Background — Amiodarone and diltiazem are commonly recommended cardiovascular medications for use in atrial fibrillation (AF) patients. They are known to have drug-drug interactions (DDIs) with direct oral anticoagulants (DOACs). We aimed to evaluate frequency of use of amiodarone or diltiazem among continuous users of DOACs in AF patients and to determine factors associated with their co-use.

Methods — The study population included all AF patients with continuous DOAC use in Ontario, Canada, ≥66 years, from April 1, 2017 to March 31, 2018. Concurrent use of amiodarone or diltiazem was determined by identifying the presence of an overlapping prescription. Multivariable logistic regression models were used to identify predictors of amiodarone or diltiazem use.
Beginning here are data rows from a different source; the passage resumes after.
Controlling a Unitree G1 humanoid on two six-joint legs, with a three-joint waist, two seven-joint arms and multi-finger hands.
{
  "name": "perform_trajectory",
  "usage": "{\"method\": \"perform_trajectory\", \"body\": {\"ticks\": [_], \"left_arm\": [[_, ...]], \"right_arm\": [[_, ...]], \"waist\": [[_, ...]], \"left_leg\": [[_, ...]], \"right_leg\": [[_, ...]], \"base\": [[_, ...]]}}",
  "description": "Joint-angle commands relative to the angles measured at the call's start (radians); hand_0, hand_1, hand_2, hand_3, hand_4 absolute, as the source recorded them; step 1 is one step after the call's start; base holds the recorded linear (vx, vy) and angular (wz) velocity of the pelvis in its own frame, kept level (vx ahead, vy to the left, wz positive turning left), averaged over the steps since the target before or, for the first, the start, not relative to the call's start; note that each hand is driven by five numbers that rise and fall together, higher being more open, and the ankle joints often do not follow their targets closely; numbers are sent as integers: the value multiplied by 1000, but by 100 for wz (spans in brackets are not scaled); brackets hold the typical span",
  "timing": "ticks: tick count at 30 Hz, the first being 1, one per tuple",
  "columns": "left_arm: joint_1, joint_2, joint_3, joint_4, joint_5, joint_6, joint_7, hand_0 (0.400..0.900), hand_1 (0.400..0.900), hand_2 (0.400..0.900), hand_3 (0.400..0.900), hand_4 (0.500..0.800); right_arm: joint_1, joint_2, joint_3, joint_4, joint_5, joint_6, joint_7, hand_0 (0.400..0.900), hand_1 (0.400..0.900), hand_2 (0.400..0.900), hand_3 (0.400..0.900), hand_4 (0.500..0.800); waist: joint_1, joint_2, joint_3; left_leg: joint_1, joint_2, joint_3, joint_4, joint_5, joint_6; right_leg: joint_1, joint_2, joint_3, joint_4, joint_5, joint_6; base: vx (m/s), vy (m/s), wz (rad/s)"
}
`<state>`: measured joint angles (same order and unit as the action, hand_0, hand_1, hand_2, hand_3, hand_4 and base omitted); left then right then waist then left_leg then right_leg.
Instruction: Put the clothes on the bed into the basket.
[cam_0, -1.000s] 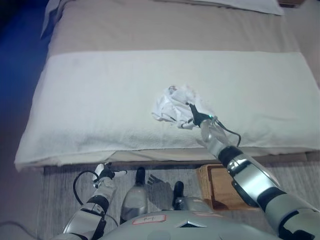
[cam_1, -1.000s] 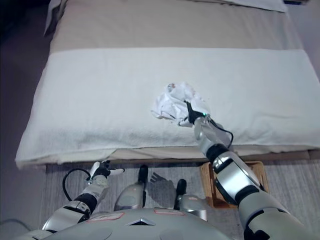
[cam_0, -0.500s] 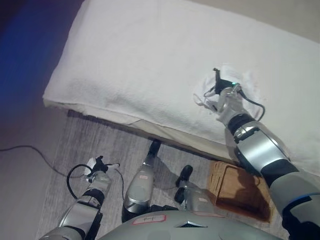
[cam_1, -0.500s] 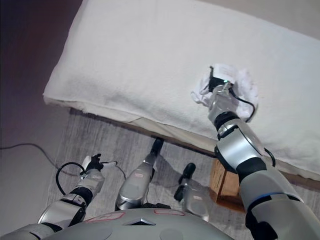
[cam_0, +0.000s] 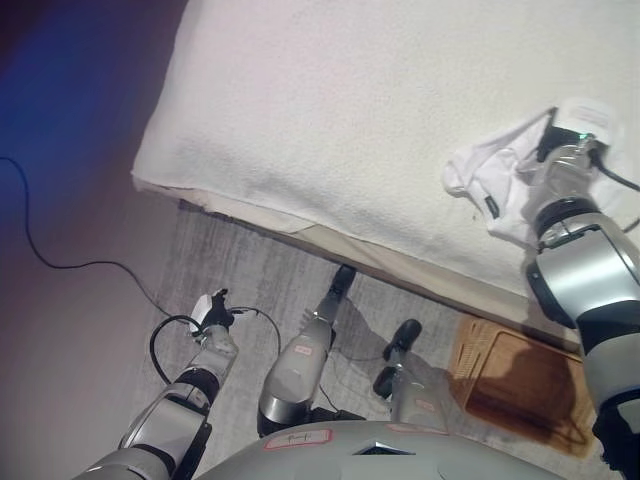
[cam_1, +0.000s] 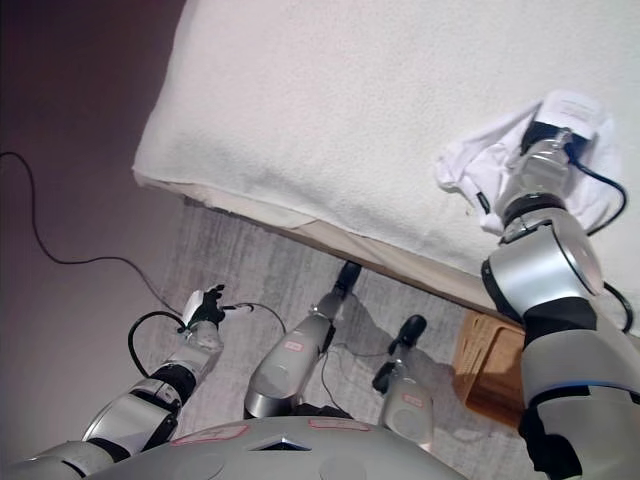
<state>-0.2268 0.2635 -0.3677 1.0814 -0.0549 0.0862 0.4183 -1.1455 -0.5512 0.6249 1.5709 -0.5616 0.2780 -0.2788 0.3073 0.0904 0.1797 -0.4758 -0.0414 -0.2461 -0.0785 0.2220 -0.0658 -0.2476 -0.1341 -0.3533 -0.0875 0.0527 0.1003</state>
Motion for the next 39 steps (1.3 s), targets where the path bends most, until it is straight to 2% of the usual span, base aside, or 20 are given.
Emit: {"method": "perform_trajectory", "body": {"ticks": [1,3,7,8,9,10,11,12,14,16,28,35,39], "left_arm": [[-5,20,-10,37,-8,8,5,900,900,900,900,800],[0,20,3,38,-3,8,1,900,900,900,900,800],[-26,18,6,62,-5,22,1,900,900,900,900,800],[-36,18,8,73,-8,24,0,900,900,900,900,800],[-52,20,15,89,-12,27,-5,900,900,900,900,800],[-54,19,18,96,-13,29,-8,900,900,900,900,800],[-56,19,19,105,-12,32,-12,900,900,900,900,800],[-56,19,19,106,-12,32,-12,900,900,900,900,800],[-50,24,32,130,-11,41,-23,900,900,900,900,800],[-52,30,40,143,-8,43,-27,900,900,900,900,800],[-105,46,63,180,-9,59,-9,900,900,900,900,800],[-100,48,72,192,-1,64,-3,900,900,900,900,800],[-103,46,86,200,11,72,-7,900,900,900,900,800]], "right_arm": [[-141,-122,103,22,-49,54,14,900,900,900,900,800],[-108,-116,105,0,-64,50,6,900,900,900,900,800],[-94,-78,100,0,-78,55,47,900,900,900,900,800],[-103,-70,99,2,-75,57,50,771,771,771,771,722],[-114,-58,92,-6,-58,52,53,682,682,682,682,669],[-107,-49,88,-11,-49,50,54,669,669,669,669,661],[-101,-42,82,-11,-42,51,58,761,761,761,761,716],[-101,-42,82,-12,-42,51,57,900,900,900,900,800],[-99,-14,67,-9,-37,55,60,900,900,900,900,800],[-87,0,57,-13,-26,50,50,400,400,400,400,500],[-38,106,12,-78,-1,50,-19,400,400,400,400,500],[-1,126,-18,-90,21,46,-47,400,400,400,400,500],[89,128,-64,-107,43,44,-65,400,400,400,400,500]], "waist": [[0,-3,-17],[-11,0,-19],[-22,8,-22],[-27,9,-22],[-42,13,-21],[-48,15,-20],[-53,16,-21],[-53,16,-20],[-65,21,-20],[-72,27,-19],[-115,23,-4],[-138,11,-5],[-165,-7,-18]], "left_leg": [[57,-29,73,-9,-69,18],[60,-27,83,-9,-71,20],[66,-23,93,-9,-73,20],[68,-22,95,-9,-73,19],[76,-20,100,-9,-73,18],[80,-19,104,-9,-73,17],[83,-18,105,-9,-74,17],[83,-18,105,-9,-74,17],[94,-15,114,-9,-77,19],[100,-12,122,-9,-78,20],[115,3,155,-9,-81,20],[131,16,173,-9,-86,19],[170,24,184,-9,-102,22]], "right_leg": [[17,-29,72,0,5,51],[13,-30,87,0,9,51],[13,-28,100,0,5,43],[15,-28,101,0,4,42],[18,-27,106,0,3,38],[20,-26,110,0,3,37],[22,-25,111,0,2,35],[23,-25,111,0,2,35],[25,-21,124,0,0,29],[23,-19,133,0,3,26],[12,-3,162,0,13,9],[20,4,176,0,14,1],[53,11,183,0,4,-5]], "base": [[16,21,-23],[-3,17,-24],[-11,-3,-8],[-25,-21,-8],[-32,-19,-10],[-35,-20,-13],[-21,-13,-7],[-31,-19,-10],[-47,-17,-15],[-52,-14,-15],[-53,-17,-9],[-27,-17,-8],[21,-36,-13]]}}
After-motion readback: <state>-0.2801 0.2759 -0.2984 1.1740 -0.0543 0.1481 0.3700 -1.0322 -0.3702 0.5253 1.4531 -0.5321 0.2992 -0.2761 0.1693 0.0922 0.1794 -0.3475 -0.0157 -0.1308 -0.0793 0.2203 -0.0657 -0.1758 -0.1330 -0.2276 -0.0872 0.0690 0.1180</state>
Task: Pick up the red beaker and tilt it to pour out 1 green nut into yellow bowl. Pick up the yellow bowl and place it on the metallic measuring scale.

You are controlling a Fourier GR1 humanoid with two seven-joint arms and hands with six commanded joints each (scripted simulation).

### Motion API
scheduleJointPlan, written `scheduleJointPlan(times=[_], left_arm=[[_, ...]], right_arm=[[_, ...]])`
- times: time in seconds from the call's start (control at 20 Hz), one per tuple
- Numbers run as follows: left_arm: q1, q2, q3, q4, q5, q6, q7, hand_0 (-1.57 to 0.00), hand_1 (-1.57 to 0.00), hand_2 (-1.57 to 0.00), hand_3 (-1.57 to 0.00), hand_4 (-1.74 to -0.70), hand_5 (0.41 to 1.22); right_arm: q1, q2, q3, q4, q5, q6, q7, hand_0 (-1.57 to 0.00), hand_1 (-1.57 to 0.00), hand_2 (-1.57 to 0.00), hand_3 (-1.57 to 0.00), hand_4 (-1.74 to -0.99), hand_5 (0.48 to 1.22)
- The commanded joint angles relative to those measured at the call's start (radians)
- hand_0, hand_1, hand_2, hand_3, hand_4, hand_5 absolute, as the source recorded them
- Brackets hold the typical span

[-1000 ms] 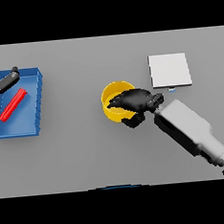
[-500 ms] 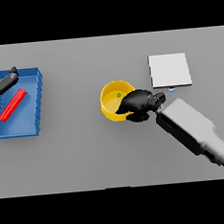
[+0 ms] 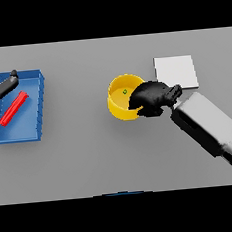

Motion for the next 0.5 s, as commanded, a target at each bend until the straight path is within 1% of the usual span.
scheduleJointPlan(times=[0.0, 0.05, 0.1, 0.2, 0.25, 0.35, 0.45], left_arm=[[-0.004, -0.007, -0.005, 0.006, -0.001, -0.003, 0.004, 0.0, 0.0, 0.0, 0.0, -0.8, 0.719], [-0.001, -0.003, -0.002, -0.004, 0.001, 0.0, 0.001, 0.0, 0.0, 0.0, 0.0, -0.8, 0.719], [-0.002, 0.005, 0.002, -0.003, 0.003, -0.005, 0.001, 0.0, 0.0, 0.0, 0.0, -0.8, 0.72], [-0.004, 0.0, 0.003, -0.004, 0.009, -0.006, 0.002, 0.0, 0.0, 0.0, 0.0, -0.8, 0.723], [-0.008, -0.001, 0.007, 0.007, 0.011, -0.009, -0.009, 0.0, 0.0, 0.0, 0.0, -0.81, 0.723], [-0.015, -0.003, 0.003, 0.014, 0.001, -0.005, -0.004, 0.0, 0.0, 0.0, 0.0, -0.8, 0.723], [-0.021, 0.006, 0.006, 0.016, -0.003, -0.009, -0.013, 0.0, 0.0, 0.0, 0.0, -0.8, 0.723]], right_arm=[[-0.01, -0.004, -0.01, -0.021, -0.007, 0.017, 0.031, -1.56, -1.55, -1.52, -1.36, -1.73, 1.217], [-0.006, -0.024, -0.019, -0.05, -0.013, 0.023, 0.033, -1.56, -1.56, -1.53, -1.35, -1.728, 1.218], [-0.017, -0.027, -0.031, -0.069, -0.024, 0.048, 0.066, -1.56, -1.56, -1.54, -1.34, -1.726, 1.219], [-0.024, -0.03, -0.046, -0.083, -0.035, 0.048, 0.102, -1.56, -1.56, -1.55, -1.29, -1.723, 1.219], [-0.019, -0.039, -0.053, -0.097, -0.046, 0.055, 0.113, -1.57, -1.57, -1.55, -1.26, -1.721, 1.219], [-0.005, -0.062, -0.065, -0.133, -0.069, 0.074, 0.128, -1.57, -1.57, -1.56, -1.25, -1.72, 1.219], [-0.012, -0.097, -0.066, -0.144, -0.061, 0.051, 0.1, -1.57, -1.57, -1.56, -1.24, -1.719, 1.22]])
Results — In total, 5,390 AF patients, ≥66 years, with continuous DOAC use were identified. Amiodarone was co-prescribed in 6.4% patients and diltiazem was co-prescribed in 11.2% patients. Prior percutaneous coronary intervention (PCI) and coronary artery bypass surgery (CABG) were associated with significantly increased odds of amiodarone co-use (OR 2.51 [95% CI 1.54, 4.09], p = 0.0002 and OR 5.28 [95% CI 3.52, 7.93], p= <0.001, respectively). Patients with a heart failure (HF) history also had increased co-use of amiodarone (OR 2.05 [95% CI 1.57, 2.67], p < 0.001). The presence of chronic obstructive pulmonary disease (COPD) was associated with significantly increased odds of diltiazem co-use (OR 1.58 [95% CI 1.31, 1.9], p=<0.001).

Conclusions — Among AF patients with continuous DOAC use, amiodarone was co-prescribed in 1 in 16 patients and diltiazem was co-prescribed in 1 in 9 patients. Predictors such as history of HF, PCI, CABG or COPD help identify vulnerable populations at increased risk of DDIs.